The method or compound for use according to any of the preceding items, wherein the level of KIM-1 is measured in a urine sample, such as a urine sample from the individual.

In another embodiment of the present disclosure, the individual has diabetes mellitus, has ACR levels above 30, and/or has increased blood pressure. In another embodiment, the individual has normal blood pressure. In another embodiment, the individual has type I diabetes mellitus or type II diabetes mellitus.

In another embodiment of the present disclosure, the individual is treated with antidiabetics. In another embodiment, the individual is treated with antihypertensives.

In another embodiment of the present disclosure, the compound is administered in combination with an effective amount of an antidiabetic compound and/or an antihypertensive compound. In another embodiment, the antihypertensive compound is an ACE inhibitor or angiotensin receptor antagonist.

In another embodiment of the present disclosure, the method further comprises a step of administering an effective amount of an antidiabetic compound and/or an antihypertensive compound to the individual.
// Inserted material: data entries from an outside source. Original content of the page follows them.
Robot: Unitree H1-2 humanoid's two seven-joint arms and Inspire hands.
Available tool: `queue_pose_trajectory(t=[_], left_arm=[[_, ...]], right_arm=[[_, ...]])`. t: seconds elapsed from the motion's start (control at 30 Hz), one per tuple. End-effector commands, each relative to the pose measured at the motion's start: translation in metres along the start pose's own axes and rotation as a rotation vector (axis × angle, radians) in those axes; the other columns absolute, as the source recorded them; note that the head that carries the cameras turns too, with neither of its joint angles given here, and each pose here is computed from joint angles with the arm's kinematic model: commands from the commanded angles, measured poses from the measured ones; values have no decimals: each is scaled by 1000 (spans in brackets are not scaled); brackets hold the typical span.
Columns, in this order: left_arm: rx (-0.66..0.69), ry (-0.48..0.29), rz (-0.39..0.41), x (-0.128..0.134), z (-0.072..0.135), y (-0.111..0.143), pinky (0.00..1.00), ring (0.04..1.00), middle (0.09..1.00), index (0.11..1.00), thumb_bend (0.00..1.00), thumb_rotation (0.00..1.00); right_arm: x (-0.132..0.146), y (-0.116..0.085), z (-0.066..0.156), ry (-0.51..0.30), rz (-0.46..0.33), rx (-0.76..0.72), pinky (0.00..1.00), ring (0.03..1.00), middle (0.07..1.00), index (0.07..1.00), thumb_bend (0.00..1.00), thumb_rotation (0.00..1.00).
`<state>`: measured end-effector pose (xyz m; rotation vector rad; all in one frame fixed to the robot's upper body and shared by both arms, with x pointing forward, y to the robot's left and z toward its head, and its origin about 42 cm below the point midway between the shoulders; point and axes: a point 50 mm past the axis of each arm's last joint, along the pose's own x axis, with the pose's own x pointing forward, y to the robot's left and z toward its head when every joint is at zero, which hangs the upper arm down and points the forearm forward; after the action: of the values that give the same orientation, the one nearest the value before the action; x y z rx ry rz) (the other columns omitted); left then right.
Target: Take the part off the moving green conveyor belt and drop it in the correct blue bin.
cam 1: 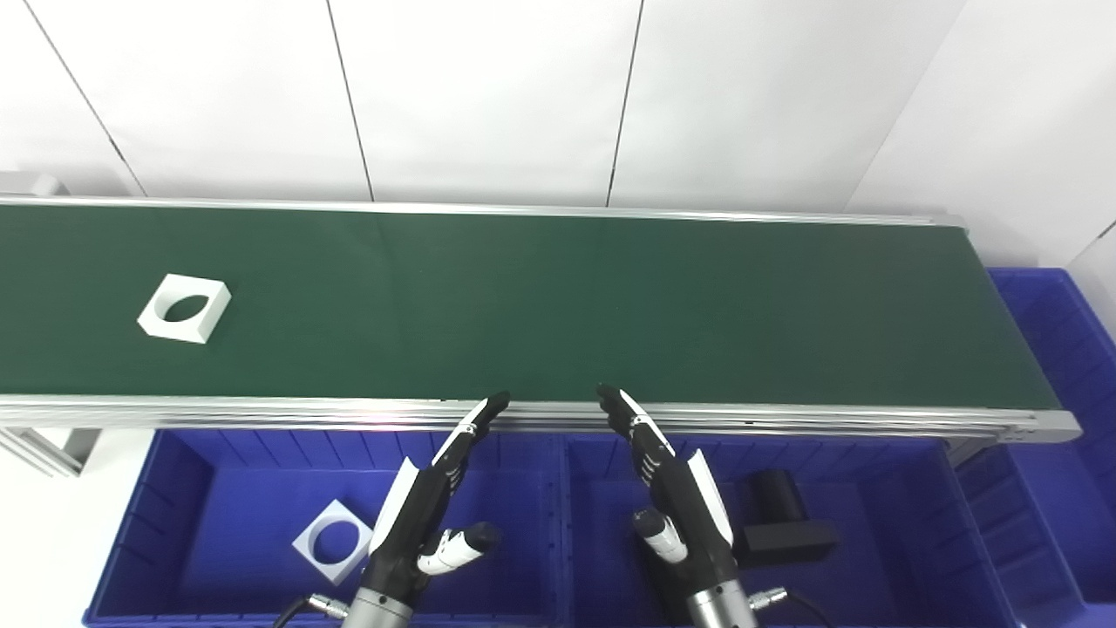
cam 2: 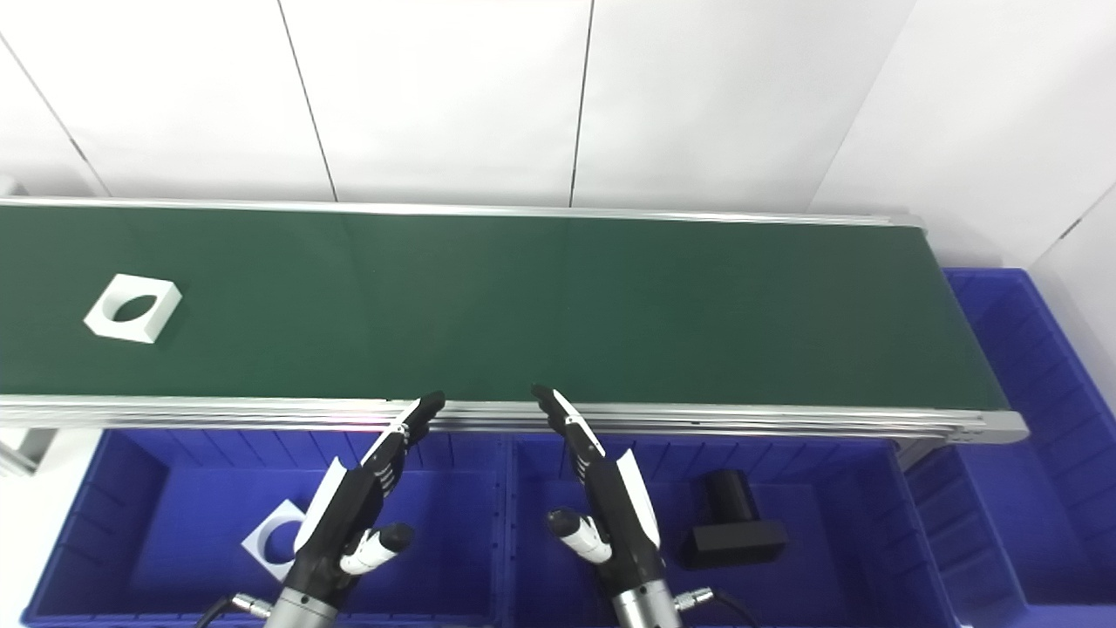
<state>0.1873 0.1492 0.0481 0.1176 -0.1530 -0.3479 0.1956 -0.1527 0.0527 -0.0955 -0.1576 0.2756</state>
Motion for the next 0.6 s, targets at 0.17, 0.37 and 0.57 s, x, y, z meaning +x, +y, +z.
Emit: queue_pose_trajectory(t=[0.17,0.37,0.57], left_arm=[[-18,-77,3,10,10,1,975,971,943,928,956,873],[-7,-84,3,11,12,3,981,978,952,941,943,878],[0,-85,5,11,12,4,965,971,944,929,953,887]], right_arm=[[4,2,7,-63,-25,28,941,939,927,899,1000,947],[2,6,8,-65,-38,26,988,964,929,899,1000,961],[3,7,8,-66,-32,30,974,955,929,898,1000,957]])
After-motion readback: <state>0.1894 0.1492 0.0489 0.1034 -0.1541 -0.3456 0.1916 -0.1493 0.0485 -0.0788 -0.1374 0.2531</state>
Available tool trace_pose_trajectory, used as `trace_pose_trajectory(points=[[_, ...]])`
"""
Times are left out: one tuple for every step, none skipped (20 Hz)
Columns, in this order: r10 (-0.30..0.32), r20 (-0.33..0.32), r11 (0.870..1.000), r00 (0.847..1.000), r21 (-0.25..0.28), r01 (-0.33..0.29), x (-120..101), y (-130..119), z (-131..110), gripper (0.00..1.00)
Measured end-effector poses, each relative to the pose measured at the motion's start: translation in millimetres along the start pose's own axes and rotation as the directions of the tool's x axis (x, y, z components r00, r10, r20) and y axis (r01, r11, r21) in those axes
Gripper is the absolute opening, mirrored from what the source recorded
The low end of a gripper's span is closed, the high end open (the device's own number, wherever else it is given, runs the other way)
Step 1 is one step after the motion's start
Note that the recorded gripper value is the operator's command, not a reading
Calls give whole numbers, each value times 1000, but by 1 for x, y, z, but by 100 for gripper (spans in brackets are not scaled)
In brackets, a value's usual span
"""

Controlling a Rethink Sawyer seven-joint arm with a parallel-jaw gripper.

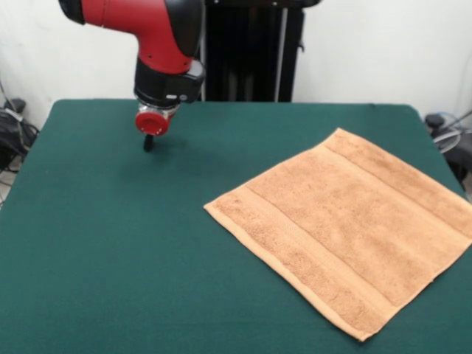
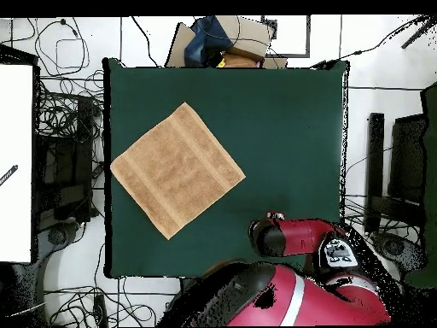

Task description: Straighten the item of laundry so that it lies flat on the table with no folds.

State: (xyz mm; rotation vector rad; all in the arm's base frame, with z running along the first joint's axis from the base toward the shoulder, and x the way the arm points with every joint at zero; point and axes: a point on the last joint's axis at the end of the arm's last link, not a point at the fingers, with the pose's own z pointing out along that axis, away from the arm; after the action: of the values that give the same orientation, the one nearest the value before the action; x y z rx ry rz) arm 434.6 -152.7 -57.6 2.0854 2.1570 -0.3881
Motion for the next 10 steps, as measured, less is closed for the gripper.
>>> trace_pose_trajectory(points=[[0, 0, 1000, 1000, 0, 0, 0, 0, 0, 0], [0, 0, 1000, 1000, 0, 0, 0, 0, 0, 0], [0, 0, 1000, 1000, 0, 0, 0, 0, 0, 0], [-2, 1, 1000, 1000, 0, 2, 0, 0, 0, 0], [-3, 1, 1000, 1000, -1, 3, 1, 0, 0, 0], [-4, 2, 1000, 1000, -1, 4, 1, 1, 0, 0], [-4, 2, 1000, 1000, -1, 4, 1, 1, -1, 0], [-6, 3, 1000, 1000, -1, 6, 1, 1, -1, 0], [-7, 4, 1000, 1000, -1, 7, 2, 1, -1, 0], [-9, 6, 1000, 1000, -1, 9, 2, 1, -1, 0]])
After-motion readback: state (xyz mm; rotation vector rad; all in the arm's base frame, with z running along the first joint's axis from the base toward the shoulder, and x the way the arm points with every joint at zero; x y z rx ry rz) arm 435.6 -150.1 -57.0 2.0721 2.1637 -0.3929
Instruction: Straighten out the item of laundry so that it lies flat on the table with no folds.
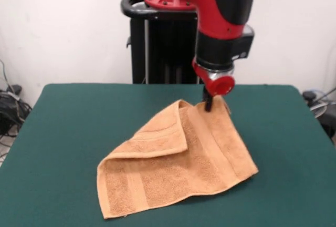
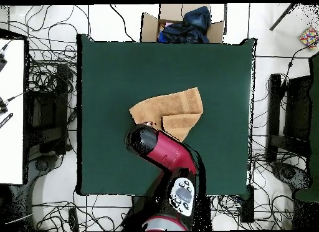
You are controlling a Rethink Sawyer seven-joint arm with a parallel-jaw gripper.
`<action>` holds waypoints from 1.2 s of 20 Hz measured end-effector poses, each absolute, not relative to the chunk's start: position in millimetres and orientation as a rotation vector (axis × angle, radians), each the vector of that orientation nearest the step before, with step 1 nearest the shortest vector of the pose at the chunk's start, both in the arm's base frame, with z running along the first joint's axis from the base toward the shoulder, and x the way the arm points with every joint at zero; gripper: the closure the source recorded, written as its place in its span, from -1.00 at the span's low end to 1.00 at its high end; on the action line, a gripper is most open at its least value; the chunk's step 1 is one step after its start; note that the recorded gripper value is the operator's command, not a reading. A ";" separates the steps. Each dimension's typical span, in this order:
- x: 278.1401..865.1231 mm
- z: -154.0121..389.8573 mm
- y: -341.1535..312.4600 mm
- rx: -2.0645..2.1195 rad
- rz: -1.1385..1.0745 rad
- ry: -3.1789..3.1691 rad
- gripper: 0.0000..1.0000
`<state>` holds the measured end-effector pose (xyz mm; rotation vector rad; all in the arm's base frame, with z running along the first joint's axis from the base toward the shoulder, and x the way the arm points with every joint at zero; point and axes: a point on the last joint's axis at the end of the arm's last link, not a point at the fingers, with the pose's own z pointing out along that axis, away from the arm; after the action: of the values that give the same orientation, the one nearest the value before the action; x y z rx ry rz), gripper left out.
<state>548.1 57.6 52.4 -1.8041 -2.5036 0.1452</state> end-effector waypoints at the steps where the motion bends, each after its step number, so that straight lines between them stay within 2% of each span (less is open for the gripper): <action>1: 551.6 55.3 61.7 -1.803 0.136 -2.507 1.00; 7: 582.1 53.8 81.9 -1.805 0.094 -2.552 1.00; 14: 611.4 25.8 88.3 -1.827 0.103 -2.569 1.00; 24: 624.2 -11.6 84.1 -1.877 0.136 -2.530 1.00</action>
<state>624.2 84.1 -11.6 -1.8771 -2.5302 0.1357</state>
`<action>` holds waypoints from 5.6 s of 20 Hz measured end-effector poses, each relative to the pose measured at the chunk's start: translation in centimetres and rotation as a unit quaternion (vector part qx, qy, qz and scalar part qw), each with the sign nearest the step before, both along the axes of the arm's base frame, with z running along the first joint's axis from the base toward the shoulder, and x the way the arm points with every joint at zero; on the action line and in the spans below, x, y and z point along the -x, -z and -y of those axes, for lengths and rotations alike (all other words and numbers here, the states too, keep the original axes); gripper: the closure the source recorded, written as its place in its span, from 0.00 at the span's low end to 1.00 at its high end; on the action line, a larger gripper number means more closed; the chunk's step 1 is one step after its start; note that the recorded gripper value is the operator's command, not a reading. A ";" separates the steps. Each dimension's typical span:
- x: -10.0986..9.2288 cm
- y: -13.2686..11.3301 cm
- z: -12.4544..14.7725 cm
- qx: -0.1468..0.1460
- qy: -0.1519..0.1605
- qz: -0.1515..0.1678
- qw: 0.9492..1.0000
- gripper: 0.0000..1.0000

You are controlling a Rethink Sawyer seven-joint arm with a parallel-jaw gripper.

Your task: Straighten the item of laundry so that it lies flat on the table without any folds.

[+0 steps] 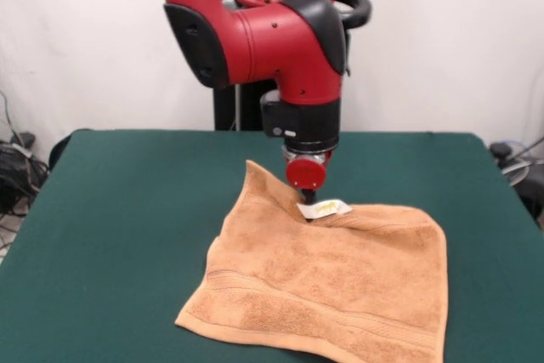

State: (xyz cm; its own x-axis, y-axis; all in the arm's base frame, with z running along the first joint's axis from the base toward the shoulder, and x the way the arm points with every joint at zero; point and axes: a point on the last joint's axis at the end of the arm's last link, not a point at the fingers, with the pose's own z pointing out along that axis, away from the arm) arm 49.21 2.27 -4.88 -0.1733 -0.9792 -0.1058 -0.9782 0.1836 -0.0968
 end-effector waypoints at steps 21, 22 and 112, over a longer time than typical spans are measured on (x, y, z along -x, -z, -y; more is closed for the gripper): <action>-0.4 0.1 0.5 -0.005 -0.044 -0.008 0.999 1.00; -0.3 0.1 0.5 -0.006 -0.046 -0.006 0.999 1.00; 4.1 1.7 3.2 -0.045 -0.114 0.184 0.975 1.00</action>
State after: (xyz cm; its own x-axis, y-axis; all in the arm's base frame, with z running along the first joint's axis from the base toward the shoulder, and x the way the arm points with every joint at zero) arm 45.15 -0.93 -6.57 0.1144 -0.9719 -0.2060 -0.8970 -0.0119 -0.4419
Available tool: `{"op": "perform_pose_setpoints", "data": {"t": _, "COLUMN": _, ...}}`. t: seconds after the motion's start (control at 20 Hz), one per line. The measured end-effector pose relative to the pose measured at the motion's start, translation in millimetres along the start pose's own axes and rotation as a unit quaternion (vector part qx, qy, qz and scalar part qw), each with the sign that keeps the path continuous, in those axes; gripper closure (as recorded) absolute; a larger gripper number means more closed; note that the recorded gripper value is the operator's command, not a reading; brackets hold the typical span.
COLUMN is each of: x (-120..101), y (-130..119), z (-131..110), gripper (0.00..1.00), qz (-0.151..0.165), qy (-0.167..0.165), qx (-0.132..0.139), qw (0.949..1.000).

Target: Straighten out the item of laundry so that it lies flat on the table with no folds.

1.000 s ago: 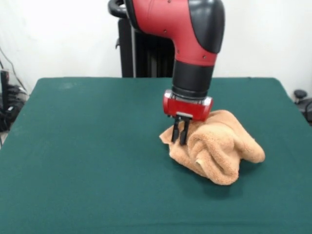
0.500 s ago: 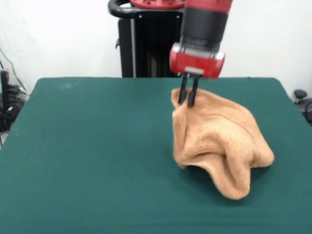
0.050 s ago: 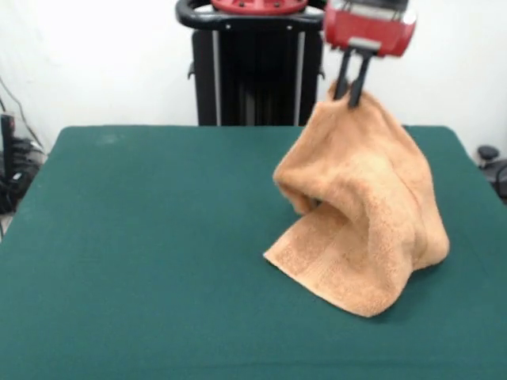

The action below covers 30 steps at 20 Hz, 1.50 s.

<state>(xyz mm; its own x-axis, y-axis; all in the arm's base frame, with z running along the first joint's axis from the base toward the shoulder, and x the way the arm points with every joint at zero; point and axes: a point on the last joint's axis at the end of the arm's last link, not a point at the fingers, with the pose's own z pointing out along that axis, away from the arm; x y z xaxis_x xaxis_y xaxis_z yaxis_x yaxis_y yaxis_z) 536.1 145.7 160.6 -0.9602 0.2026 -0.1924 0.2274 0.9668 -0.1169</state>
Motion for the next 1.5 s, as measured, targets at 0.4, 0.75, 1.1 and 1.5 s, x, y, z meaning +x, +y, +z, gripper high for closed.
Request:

In another embodiment of the present disclosure, the antidiabetic compound and/or the antihypertensive compound is administered simultaneously, before or after administering the compound according to the present disclosure.

Items

1. A method for treatment of diabetic nephropathy, said method comprising administering an effective amount of a compound to an individual in need thereof, wherein said compound is a peptide derived from an interleukin-1 (IL-1) receptor antagonist (IL1 RA) protein, or a variant thereof being at least 70% identical to said peptide derived from an IL1RA protein.

2. A compound for use in the treatment of diabetic nephropathy, wherein said compound is a peptide derived from an IL-1 receptor antagonist (IL1RA) protein, or a variant thereof being at least 70% identical to said peptide derived from an IL1 RA protein.

3. The method or compound for use according to any of the preceding items, wherein said IL1RA protein has a sequence selected from SEQ ID NOs: 2-5.

4. The method or compound for use according to any of the preceding items, wherein said compound is a peptide consisting of 5 to 35 contiguous amino acid residues derived from an IL1RA protein selected from SEQ ID NOs: 2-5, or a variant thereof being at least 70% identical to said peptide derived from an IL1RA protein selected from SEQ ID NOs:2-5.

5. The method or compound for use according to any of the preceding items, wherein said peptide consists of at most 30 contiguous amino acid residues, alternatively at most 25 contiguous amino acid residues, alternatively at most 20 contiguous amino acid residues, alternatively at most 15 contiguous amino acid residues, alternatively 10 contiguous amino acid residues derived from an IL1RA protein sequence selected from SEQ ID NOs:2-5.

6. The method or compound for use according to any of the preceding items, wherein said peptide consist of 5 to 35 contiguous amino acid residues derived from an IL1RA protein sequence selected from SEQ ID NOs:2-5, alternatively 5-30, alternatively 5-25, alternatively 5-20, alternatively 5-15, alternatively 10-20, alternatively 8-18 contiguous amino acid residues derived from an IL1RA protein sequence selected from SEQ ID NOs:2-5.

7. The method or compound for use according to any of the preceding items, wherein said peptide consist of 5 to 35 contiguous amino acid residues derived from an IL1RA protein sequence selected from SEQ ID NOs:2-5, such as 5-6, such as 6-7, such as 7-8, such as 8-9, such as 9-10, such as 10-11, such as 11-12, such as 12-13, such as 13-14, such as 14-15, such as 15-20, such as 20-25, such as 25-30, such as 30-35 contiguous amino acid residues derived from an IL1RA protein sequence selected from SEQ ID NOs:2-5.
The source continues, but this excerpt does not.